In these uncertain times, we are lucky to have the Heeler family to guide us through. These beloved pooches offer laughter, warm vibes and advice on how to be both a good parent and a decent human being. As many parents know all too well, half of Bluey season two (comprising 26 episodes) has launched, with the other half set to arrive later this year.
* Where to watch Bluey season 2 + episode guide
* All new streaming movies & series
Bluey has brought much needed humour and a variety of new make believe games into millions of Australian homes, such as the one occupied by myself, my husband and our three-year-old daughter. Again in news that will surprise no-one, it is one of our daughter’s absolute favourite shows, which means we have watched a heck of a lot of Bluey ourselves.
You can find Bluey on ABCiview, which regularly rotate the selection of episodes available.
So, which are the best episodes of season two? I have ranked them below from good to greatest. Because, you see, there are no bad episodes of Bluey!
26. Dad Baby
Dad wears Bingo in a baby carrier to mimic pregnancy, back aches, baby kicks and all. The ‘pregnancy’ culminates in Dad ‘giving birth’ to Bingo in the paddling pool in the backyard. An unsuspecting Lucky’s Dad gets roped into aiding in the delivery. Oh boys, if only you really knew.
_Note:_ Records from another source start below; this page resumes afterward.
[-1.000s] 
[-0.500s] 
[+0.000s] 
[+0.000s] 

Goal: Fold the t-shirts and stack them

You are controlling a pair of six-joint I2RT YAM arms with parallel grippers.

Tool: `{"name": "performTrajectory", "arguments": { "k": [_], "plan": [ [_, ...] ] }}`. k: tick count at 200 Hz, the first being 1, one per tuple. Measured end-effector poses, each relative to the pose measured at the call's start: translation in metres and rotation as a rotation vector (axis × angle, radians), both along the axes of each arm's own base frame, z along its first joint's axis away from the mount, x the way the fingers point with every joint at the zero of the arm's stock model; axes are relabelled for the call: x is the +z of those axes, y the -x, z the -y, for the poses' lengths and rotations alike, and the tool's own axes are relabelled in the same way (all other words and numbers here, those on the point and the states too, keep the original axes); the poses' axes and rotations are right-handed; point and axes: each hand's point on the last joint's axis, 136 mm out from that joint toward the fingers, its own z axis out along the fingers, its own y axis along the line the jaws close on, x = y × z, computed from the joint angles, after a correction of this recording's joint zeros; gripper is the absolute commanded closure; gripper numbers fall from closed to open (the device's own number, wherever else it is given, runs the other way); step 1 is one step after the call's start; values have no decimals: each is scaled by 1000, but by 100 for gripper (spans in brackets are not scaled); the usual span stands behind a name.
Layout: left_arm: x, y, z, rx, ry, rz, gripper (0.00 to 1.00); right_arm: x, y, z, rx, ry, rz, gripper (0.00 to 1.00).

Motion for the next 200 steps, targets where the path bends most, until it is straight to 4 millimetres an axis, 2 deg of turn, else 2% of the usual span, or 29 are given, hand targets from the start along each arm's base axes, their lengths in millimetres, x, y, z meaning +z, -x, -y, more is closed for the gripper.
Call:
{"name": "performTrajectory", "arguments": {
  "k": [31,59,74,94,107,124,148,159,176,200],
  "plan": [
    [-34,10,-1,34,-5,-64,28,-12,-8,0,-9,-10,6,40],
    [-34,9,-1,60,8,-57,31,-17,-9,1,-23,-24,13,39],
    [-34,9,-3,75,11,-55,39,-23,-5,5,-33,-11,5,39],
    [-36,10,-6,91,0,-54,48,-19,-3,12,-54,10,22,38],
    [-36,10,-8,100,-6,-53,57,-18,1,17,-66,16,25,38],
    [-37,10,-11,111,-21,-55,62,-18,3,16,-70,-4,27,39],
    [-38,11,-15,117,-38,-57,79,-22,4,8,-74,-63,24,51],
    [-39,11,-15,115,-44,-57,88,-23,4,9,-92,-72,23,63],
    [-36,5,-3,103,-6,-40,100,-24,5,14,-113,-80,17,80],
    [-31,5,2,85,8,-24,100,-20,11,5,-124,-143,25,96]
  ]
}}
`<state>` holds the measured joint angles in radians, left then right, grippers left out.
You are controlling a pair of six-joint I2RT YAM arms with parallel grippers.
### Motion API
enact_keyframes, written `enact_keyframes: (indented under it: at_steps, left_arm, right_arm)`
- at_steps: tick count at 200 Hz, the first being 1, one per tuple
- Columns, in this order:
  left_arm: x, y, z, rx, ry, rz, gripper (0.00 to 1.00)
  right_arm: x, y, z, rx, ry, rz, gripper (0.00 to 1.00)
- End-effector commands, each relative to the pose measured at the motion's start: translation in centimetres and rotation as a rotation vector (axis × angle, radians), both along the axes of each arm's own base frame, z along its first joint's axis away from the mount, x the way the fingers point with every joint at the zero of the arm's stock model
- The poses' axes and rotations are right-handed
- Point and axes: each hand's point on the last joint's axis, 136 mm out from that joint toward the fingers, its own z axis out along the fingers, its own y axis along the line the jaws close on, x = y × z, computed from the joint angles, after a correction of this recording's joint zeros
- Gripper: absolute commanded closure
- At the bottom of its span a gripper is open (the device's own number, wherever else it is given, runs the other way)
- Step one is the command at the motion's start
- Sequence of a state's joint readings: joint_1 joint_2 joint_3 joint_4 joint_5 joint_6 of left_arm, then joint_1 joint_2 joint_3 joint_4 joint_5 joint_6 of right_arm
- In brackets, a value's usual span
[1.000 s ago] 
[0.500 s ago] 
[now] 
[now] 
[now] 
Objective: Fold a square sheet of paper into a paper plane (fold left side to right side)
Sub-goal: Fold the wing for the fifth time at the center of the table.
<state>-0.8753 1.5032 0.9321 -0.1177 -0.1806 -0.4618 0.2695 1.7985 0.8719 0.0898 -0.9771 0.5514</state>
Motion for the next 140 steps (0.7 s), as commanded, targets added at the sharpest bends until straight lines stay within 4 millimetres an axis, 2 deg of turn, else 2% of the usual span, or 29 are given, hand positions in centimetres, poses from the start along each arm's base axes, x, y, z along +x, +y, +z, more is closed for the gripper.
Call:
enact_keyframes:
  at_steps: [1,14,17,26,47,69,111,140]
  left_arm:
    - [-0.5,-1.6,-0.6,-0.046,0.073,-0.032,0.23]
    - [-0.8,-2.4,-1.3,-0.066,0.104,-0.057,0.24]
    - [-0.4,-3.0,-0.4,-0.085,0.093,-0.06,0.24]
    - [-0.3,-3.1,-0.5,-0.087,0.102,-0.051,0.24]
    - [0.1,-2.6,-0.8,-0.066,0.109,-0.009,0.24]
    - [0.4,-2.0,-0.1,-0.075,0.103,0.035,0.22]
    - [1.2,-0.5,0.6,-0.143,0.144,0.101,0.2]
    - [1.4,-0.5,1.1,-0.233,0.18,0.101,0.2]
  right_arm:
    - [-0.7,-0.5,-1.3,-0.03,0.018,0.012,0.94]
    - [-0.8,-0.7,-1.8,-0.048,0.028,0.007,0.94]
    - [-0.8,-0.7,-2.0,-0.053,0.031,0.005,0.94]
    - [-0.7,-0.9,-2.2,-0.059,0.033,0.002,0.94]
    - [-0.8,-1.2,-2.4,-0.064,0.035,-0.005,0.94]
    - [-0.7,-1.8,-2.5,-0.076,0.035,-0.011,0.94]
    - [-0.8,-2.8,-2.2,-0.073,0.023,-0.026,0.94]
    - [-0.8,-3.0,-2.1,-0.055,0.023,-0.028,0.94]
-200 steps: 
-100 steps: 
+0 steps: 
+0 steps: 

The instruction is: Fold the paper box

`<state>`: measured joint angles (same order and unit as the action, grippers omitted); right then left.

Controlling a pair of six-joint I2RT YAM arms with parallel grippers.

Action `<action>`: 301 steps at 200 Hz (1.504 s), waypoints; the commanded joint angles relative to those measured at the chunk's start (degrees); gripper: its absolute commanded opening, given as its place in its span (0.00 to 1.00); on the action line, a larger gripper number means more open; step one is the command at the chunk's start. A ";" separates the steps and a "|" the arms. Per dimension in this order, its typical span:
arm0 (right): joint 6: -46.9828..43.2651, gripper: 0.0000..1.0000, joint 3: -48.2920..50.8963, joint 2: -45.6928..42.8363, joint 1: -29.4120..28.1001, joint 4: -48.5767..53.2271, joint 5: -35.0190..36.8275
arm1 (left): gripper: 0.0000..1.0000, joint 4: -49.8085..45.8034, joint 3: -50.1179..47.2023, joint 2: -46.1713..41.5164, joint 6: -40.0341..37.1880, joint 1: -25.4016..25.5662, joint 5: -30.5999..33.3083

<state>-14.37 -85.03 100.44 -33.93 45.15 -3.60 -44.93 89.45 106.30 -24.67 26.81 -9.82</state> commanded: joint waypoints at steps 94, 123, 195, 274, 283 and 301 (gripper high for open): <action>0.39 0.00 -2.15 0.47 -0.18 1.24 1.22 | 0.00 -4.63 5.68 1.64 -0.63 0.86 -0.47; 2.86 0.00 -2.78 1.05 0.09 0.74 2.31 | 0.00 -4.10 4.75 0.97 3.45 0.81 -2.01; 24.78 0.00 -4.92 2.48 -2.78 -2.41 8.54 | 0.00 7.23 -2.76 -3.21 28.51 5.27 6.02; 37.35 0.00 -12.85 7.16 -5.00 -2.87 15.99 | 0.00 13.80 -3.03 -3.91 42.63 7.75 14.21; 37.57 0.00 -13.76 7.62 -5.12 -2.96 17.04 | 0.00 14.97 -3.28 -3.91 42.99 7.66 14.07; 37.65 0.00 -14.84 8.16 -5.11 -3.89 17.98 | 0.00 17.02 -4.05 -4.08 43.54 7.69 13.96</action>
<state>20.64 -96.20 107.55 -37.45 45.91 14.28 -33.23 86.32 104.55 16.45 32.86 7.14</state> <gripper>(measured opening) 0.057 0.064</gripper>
Bluey and Bingo take turns to play the Queen and the royal butler. But when they realise they both prefer being the butler, they anoint Mum as their new Queen. This is a great game for parents to encourage, because as the Queen you get to sit still in one place, and boss your butlers around.
24. Mum School
Bluey attends mum’s training program to learn how to be a good mum to her group of adorable balloon children. While Mum doesn’t believe you should be graded on your parenting abilities, she offers advice and helps Bluey overcome a number of obstacles throughout the day. Parent warning: your children will want to bathe with balloons after watching this episode.
23. Rug Island
Interconnecting colouring markers become the building blocks for the wonderful world of ‘Rug Island’, a wild and mysterious place where children roam free, and grown-ups are viewed as outsiders. When dismissing a fellow adult, Dad ascends to a higher level in the eyes of his children. While Rug Island is pretty great, you would need approximately three or four hundred markers to bring it to life. Giving kids that many markers seems ill-advised.
22. Daddy Dropoff
Oh the joy of getting kids out of the house and to their destination! It is truly the triathlon of parenting; it’s painful, often physically and emotionally. But amongst the chaos, there’s usually one sweet or funny moment which makes you remember why your kids are pretty great. Good luck trying to find that balance between losing your mind, and fully giving in to the kids and their weird and wonderful games.
21. Tickle Crabs
Tickle Crabs is one of Dad’s least favourite games (Mount Mumandad must be up there too), but he is convinced to play when Bluey and Bingo’s pull out their best “please” faces. Dad really should have stood his ground, because tickle crabs are relentless and extremely hard to get rid of.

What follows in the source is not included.